Here I compare an emssion nebula captured with narrow band HOO pallates with urban light pollution and wide band dark skies images. Each of these images of the California Nebula, NGC 1499, has exactly the same 5 hours of total exposure in 60 five minute light images.
The same equipment: WO RedCat 250/51 Petzval Refractor, ZWO ASI 533 MC color camera, ASIAIR+ photo controller, and SW AZ-EQ 5 Pro mount. One image is from north of Silver City, New Mexico under Bortle 2 skies using a UV/IR cut filter. The other image is from the Austin, Texas suburbs under Bortle 7 skies with an Optolong L-Ultimate dual 3nm band Ha+O3 filter.
Dark skies, broadband UV/IR cut filter, California Nebula from Silver City
Urban light dome, multi narrow band Optolong L-Ultimate Ha and O3 3nm filter, HOO pallate California Nebula from Austin
Processing was in PixInsight using the WBPP script using GraXpert, BlurXTerminator, StarXterminator, NoiseXterminator, GHS, and Curves plugins. Final exposure and color balance adjustments were done in Photoshop. Similar but not identical processing parameters were used as needed by the different data.

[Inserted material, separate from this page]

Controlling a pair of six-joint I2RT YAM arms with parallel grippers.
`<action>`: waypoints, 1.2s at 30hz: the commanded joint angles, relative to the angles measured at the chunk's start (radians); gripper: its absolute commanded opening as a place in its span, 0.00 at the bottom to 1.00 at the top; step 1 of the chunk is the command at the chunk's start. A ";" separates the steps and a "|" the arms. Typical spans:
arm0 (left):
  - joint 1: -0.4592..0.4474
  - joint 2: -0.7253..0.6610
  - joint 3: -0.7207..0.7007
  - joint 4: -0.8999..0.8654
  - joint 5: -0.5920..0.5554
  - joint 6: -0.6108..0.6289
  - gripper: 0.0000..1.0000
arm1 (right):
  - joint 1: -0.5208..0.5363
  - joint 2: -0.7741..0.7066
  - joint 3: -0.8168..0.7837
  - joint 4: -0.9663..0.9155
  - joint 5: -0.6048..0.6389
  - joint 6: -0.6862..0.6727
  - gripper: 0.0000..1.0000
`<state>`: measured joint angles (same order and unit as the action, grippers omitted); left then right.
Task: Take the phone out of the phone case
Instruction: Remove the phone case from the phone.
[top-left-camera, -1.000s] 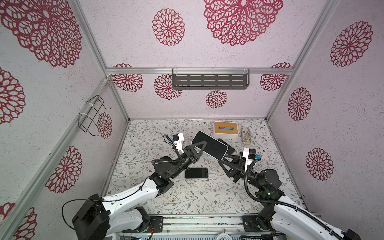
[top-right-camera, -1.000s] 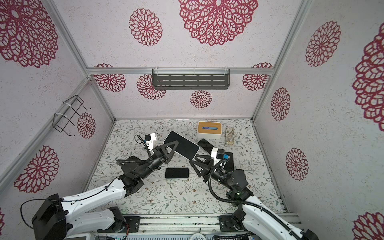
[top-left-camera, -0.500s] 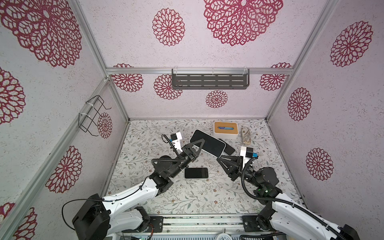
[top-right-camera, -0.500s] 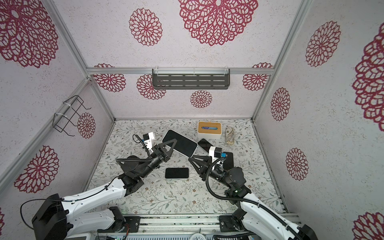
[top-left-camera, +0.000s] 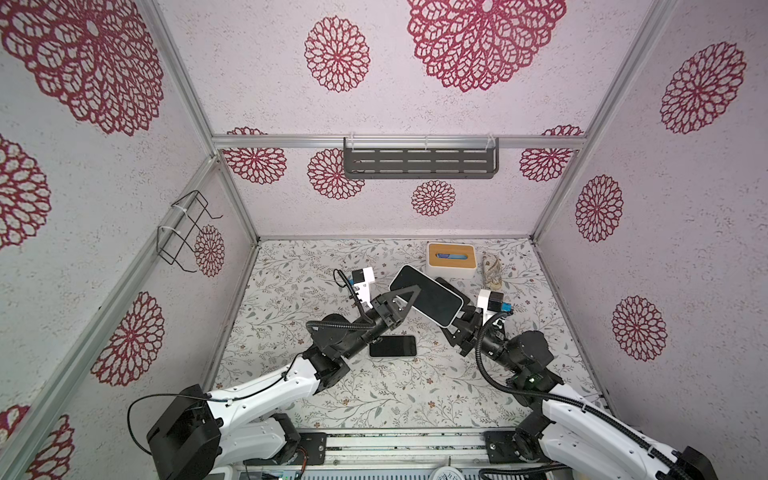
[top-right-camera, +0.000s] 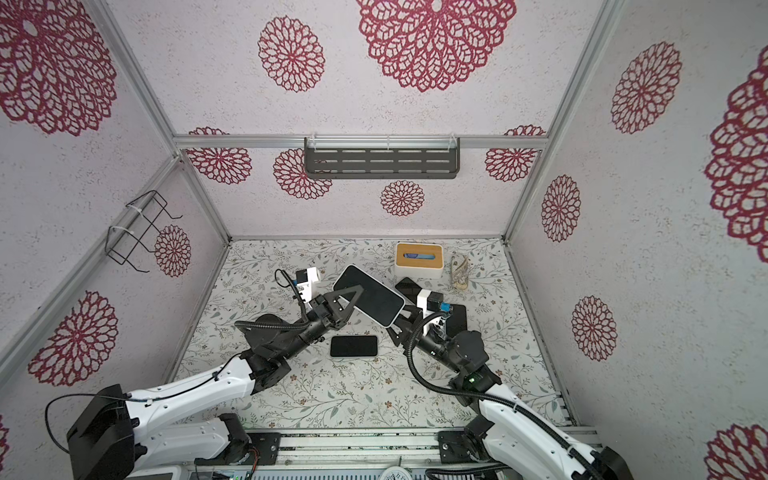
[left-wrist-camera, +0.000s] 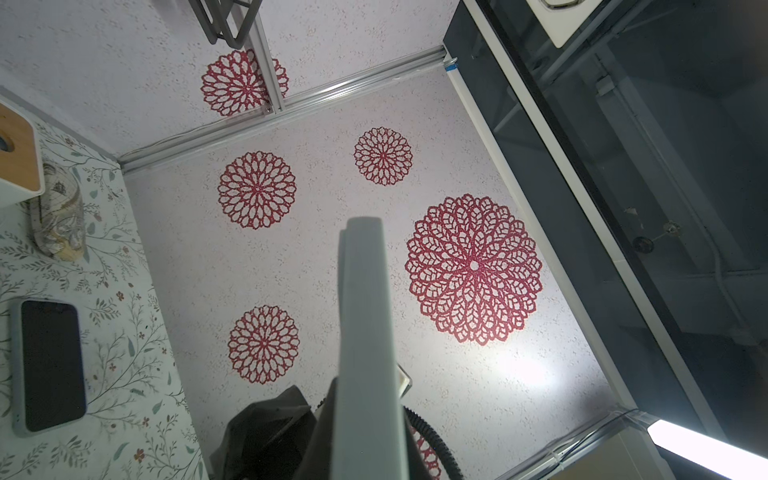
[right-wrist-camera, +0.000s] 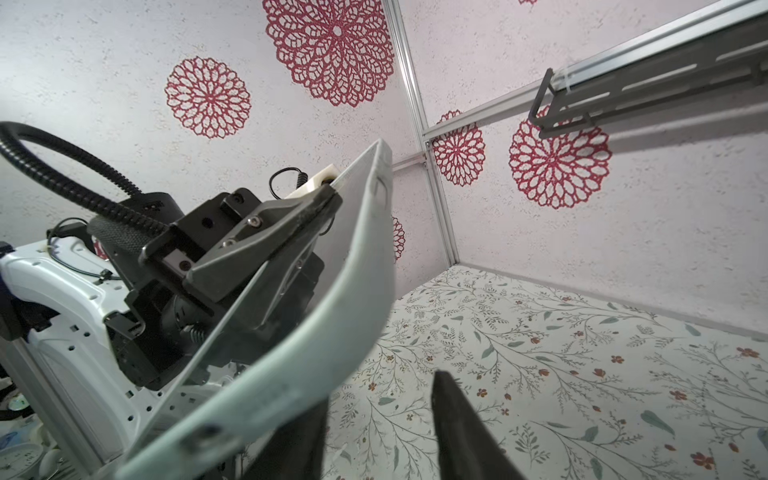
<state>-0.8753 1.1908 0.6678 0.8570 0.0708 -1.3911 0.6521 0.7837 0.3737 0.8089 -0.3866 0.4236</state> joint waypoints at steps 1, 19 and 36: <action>0.011 -0.028 0.012 0.083 -0.011 0.017 0.00 | -0.003 -0.051 -0.029 0.112 -0.058 0.021 0.60; 0.019 -0.016 -0.042 0.172 -0.043 0.037 0.00 | -0.005 0.035 -0.053 0.426 -0.147 0.306 0.57; 0.019 -0.022 -0.057 0.185 -0.052 0.035 0.00 | -0.005 0.085 -0.033 0.432 -0.158 0.321 0.27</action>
<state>-0.8661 1.1851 0.6048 0.9539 0.0200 -1.3582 0.6506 0.8700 0.3119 1.1751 -0.5346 0.7395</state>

Narrow band filters typically pass 80 to 90% of the in band signal from emission nebula. Broadband sky glow is reduced approximately by the ratio of the total passband to the UV/IR filter pass band (for the Baader UV/IR cut filter 685nm - 420nm = 265 nm). For a dual 3nm passband filter this is a 265/6 or 44x reduction of broadband light. The Bortle scale ranges from a NELM (naked-eye limiting magnitude) of 4.0 for an inner city Bortle 9 sky to 7.6 for a Bortle 1 excellent dark sky site. This 3.6 magnitude range correspnds to 2.52^3.6 or 28 times. This leads us to expect a duction in skyglow with narrow band filters to be comperable to that at a dark sky site. Even with comperable contrast between narrow band emission colors and the sky glow background, there will be substantial differences between images made in the two circumstances.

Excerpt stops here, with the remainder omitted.